Problem statement:
The word "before" may appear in lines of the data; say how many such lines there are, with nothing beyond the number.

Dataset section:

⁂

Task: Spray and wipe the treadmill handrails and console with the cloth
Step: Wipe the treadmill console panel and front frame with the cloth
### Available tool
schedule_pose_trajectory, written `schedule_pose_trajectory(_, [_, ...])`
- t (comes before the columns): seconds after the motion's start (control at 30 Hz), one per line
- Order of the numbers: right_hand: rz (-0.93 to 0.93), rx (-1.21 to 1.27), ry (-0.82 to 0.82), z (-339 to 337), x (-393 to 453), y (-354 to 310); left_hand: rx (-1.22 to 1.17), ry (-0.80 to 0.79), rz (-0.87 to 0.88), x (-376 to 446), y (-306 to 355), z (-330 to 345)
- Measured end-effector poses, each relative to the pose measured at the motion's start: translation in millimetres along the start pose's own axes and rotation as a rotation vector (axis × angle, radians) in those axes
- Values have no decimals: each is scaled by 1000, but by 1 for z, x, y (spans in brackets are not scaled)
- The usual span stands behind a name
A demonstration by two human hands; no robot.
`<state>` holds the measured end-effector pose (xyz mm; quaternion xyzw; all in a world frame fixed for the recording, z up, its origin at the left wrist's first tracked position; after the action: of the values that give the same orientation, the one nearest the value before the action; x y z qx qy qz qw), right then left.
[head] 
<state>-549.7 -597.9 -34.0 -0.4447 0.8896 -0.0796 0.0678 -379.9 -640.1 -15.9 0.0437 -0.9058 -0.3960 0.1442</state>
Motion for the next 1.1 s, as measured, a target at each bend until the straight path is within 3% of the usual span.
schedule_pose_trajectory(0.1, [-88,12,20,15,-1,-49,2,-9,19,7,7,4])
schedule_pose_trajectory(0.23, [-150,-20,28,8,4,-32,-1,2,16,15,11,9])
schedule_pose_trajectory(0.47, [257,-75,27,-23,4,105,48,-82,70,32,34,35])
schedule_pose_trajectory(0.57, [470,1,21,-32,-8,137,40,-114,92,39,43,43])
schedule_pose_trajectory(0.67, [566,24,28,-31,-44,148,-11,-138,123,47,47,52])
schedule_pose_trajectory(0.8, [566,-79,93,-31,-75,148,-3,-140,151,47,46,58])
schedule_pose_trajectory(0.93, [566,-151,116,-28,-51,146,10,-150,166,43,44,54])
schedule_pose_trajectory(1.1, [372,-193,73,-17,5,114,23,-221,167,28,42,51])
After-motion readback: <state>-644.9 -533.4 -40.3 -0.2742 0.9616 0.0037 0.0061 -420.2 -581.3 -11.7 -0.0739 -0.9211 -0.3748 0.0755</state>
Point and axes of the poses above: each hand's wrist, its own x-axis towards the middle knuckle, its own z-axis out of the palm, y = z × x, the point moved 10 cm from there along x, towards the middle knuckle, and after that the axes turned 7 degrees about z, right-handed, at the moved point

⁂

Answer space:
2